_Exercise objective_:
In the lines below, look for "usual". Copy each line where it appears.

Recorded data
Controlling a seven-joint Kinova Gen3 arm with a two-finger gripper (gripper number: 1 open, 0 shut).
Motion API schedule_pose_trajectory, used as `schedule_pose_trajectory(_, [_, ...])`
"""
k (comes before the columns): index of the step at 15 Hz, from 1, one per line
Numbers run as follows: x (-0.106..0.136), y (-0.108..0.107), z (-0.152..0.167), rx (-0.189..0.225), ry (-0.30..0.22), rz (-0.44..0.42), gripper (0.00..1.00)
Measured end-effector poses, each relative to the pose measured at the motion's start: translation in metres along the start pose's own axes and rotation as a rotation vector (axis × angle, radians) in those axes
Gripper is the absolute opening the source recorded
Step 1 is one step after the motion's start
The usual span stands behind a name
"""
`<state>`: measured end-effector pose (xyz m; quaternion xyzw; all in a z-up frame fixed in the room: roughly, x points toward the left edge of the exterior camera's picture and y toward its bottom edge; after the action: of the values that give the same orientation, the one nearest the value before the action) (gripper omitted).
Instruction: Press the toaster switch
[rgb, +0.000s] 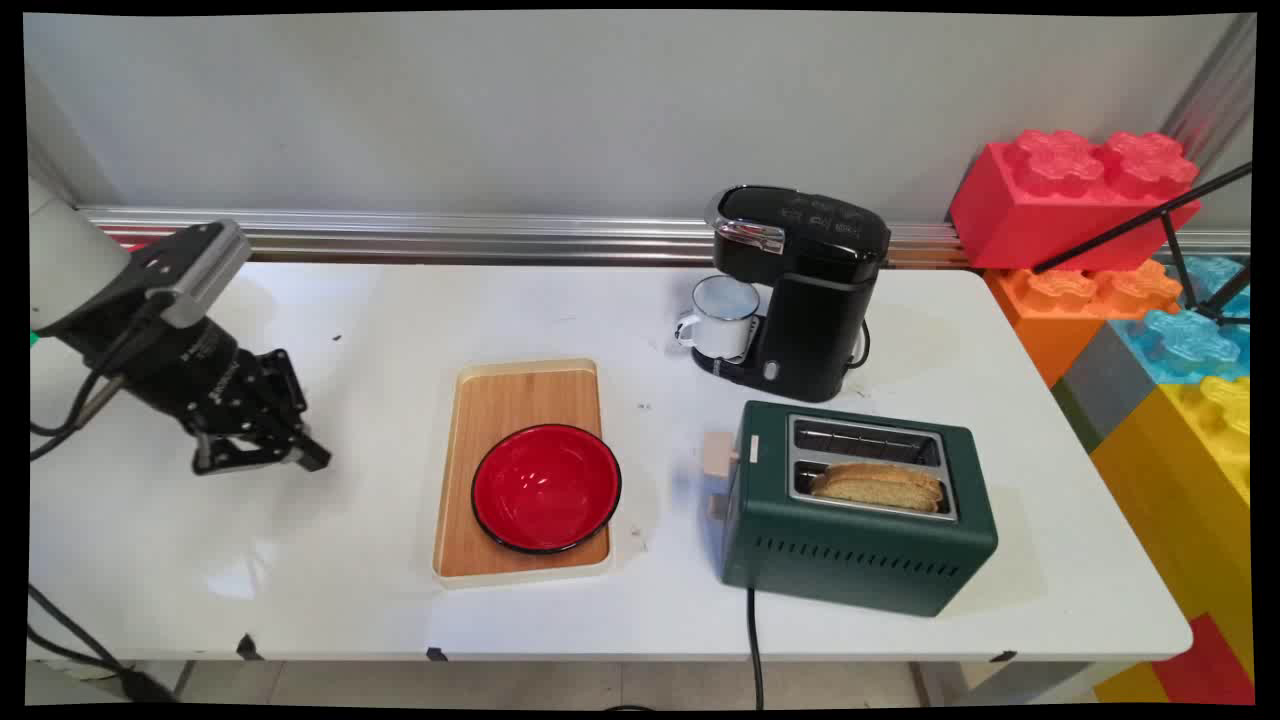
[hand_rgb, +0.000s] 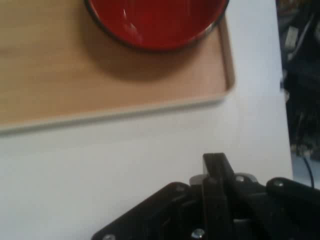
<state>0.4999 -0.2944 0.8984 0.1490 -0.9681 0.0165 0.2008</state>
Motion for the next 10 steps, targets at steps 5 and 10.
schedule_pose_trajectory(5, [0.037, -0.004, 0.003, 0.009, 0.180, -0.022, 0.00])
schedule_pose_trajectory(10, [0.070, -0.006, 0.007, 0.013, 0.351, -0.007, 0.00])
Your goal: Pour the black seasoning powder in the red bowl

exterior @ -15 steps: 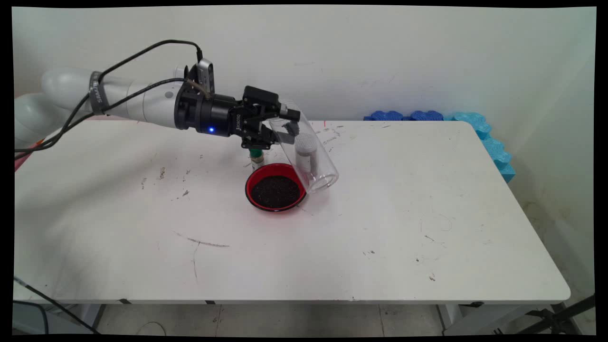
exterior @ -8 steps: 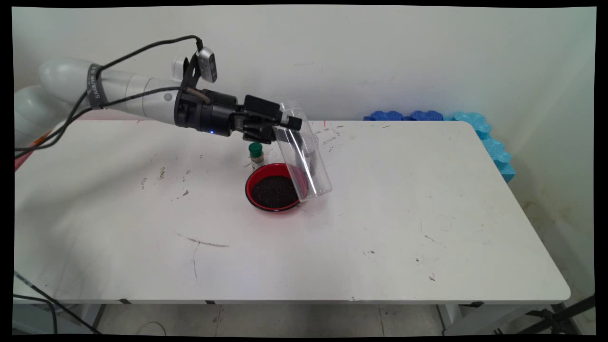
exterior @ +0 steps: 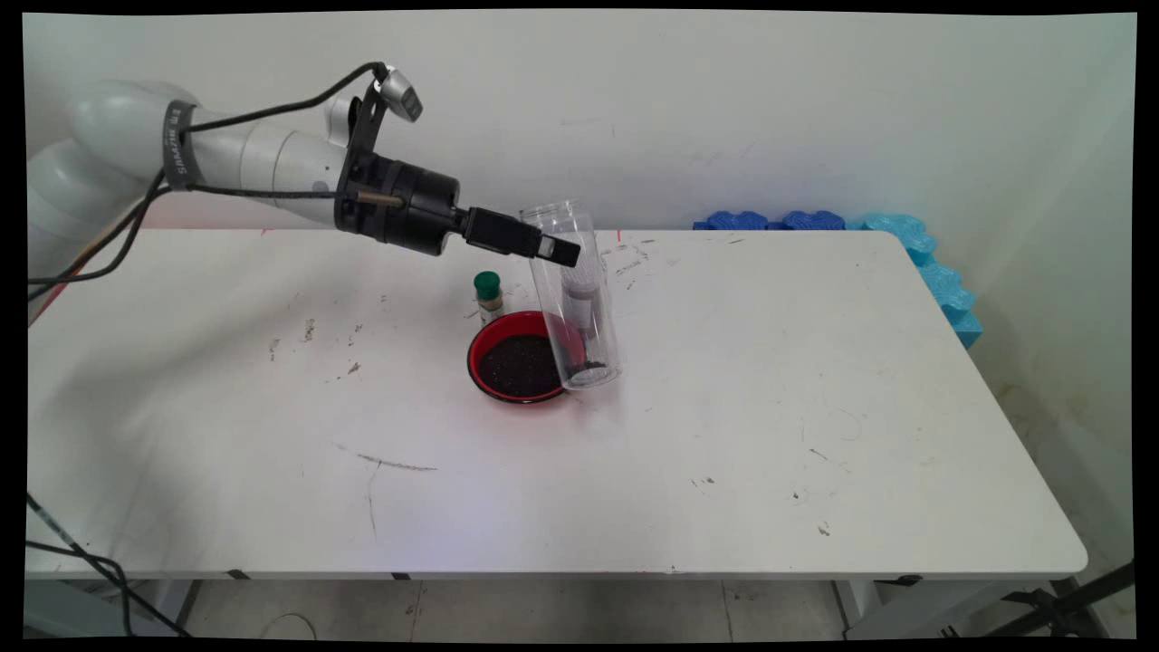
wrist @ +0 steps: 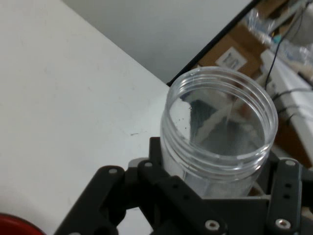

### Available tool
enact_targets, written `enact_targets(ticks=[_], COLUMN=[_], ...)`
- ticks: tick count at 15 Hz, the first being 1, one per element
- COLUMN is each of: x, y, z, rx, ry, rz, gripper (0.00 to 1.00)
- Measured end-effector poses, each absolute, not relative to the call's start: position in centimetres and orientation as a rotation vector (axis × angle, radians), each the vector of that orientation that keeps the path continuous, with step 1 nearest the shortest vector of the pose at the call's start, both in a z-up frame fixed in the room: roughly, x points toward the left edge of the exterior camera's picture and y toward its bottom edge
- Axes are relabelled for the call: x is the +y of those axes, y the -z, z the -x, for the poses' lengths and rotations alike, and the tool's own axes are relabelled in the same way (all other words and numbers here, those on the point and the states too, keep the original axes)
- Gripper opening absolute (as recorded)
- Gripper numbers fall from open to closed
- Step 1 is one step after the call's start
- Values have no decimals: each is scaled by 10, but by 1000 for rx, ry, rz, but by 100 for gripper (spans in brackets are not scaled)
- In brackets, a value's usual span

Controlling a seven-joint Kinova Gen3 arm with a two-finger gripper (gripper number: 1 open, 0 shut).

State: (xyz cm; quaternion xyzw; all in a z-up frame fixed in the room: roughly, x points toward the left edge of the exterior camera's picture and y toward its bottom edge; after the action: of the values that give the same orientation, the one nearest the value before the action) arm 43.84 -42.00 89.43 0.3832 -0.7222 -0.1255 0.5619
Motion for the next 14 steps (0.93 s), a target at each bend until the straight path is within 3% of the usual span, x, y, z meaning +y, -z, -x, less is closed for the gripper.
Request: enact_targets(ticks=[14], x=[-420], y=[-918], z=[-415], rx=[-1981], ry=[-79], rz=[-483], gripper=[0])
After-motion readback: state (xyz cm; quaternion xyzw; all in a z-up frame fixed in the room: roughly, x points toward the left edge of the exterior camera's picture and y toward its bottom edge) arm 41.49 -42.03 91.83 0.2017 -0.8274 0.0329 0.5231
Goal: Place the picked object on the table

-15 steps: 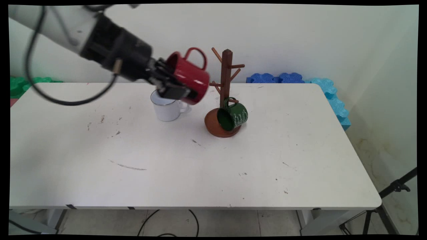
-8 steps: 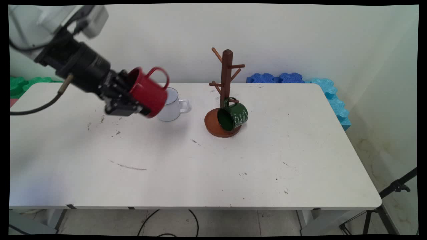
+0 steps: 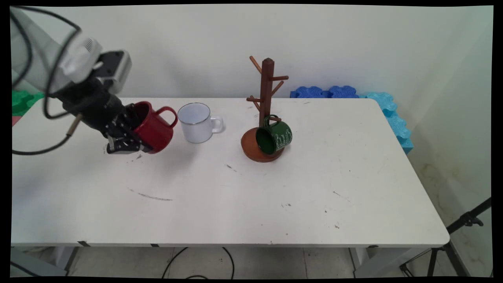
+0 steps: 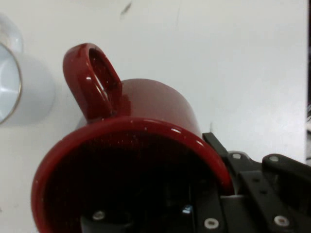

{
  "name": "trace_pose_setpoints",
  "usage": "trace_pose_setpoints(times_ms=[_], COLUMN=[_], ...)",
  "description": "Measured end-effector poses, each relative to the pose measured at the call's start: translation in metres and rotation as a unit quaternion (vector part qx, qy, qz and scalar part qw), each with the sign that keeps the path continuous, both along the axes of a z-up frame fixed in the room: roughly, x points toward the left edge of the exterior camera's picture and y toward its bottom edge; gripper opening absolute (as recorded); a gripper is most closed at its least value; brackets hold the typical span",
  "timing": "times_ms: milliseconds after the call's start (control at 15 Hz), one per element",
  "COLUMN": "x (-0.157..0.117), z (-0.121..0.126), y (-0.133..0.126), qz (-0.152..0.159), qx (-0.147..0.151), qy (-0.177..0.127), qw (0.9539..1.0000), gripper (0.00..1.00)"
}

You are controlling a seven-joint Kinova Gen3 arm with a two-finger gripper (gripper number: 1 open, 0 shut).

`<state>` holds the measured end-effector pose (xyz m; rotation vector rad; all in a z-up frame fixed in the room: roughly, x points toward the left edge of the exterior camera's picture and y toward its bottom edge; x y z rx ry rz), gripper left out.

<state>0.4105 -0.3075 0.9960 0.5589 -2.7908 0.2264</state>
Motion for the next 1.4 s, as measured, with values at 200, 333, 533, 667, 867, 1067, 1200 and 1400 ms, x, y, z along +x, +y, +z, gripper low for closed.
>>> trace_pose_setpoints(times_ms=[200, 333, 533, 667, 867, 1067, 1200, 1400], x=[-0.008, -0.017, -0.030, -0.043, -0.057, -0.069, -0.074, -0.083], z=[-0.018, -0.034, -0.053, -0.070, -0.086, -0.103, -0.111, -0.123], y=[-0.010, -0.020, -0.033, -0.044, -0.057, -0.070, -0.076, -0.085], qz=[0.003, 0.006, 0.010, 0.012, 0.011, 0.010, 0.009, 0.008], qx=[0.005, 0.009, 0.017, 0.023, 0.029, 0.036, 0.039, 0.045], qy=[-0.029, -0.051, -0.071, -0.081, -0.089, -0.096, -0.099, -0.103], qw=[0.9995, 0.9986, 0.9973, 0.9964, 0.9956, 0.9947, 0.9942, 0.9936], gripper=[0.00, 0.00, 0.00, 0.00, 0.00, 0.00, 0.00, 0.00])
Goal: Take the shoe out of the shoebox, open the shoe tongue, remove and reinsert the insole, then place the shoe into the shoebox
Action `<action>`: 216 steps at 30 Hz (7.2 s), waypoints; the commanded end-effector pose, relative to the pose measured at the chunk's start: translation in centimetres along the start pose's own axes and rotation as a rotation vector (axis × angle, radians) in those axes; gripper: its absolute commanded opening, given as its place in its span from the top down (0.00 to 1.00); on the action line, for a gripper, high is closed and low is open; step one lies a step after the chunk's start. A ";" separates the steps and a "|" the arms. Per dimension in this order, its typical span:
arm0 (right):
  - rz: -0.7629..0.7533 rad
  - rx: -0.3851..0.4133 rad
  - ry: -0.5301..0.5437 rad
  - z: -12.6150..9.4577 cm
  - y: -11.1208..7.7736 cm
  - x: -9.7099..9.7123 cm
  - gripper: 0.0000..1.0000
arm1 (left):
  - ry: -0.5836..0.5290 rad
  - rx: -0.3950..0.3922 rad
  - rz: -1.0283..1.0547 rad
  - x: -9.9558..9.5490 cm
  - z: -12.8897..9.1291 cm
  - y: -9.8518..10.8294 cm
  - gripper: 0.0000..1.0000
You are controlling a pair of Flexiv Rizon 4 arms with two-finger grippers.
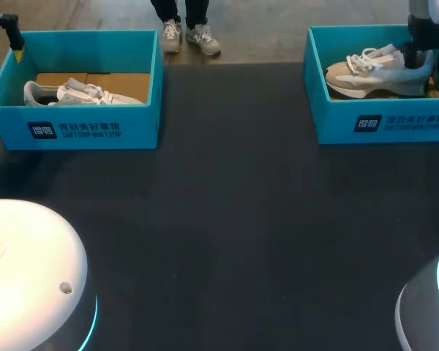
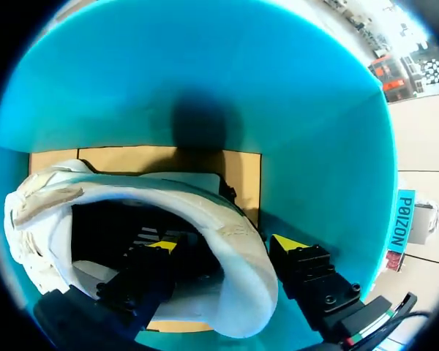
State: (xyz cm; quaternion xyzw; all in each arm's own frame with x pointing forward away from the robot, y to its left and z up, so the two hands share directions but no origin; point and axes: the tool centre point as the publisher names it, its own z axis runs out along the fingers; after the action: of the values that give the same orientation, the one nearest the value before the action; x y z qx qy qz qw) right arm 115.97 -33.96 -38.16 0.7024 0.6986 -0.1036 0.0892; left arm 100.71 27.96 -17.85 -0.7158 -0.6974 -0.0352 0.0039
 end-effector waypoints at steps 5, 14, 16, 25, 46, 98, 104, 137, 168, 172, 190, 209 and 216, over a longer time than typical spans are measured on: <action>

_Result for this task_:
The usual span stands behind a name
- In brackets, a value's usual span
Motion for the next 14 steps (0.93 s), a target at each bend until the straight path is within 3% of the usual span, x, y, z meaning +y, -z, -x, less is closed for the gripper.

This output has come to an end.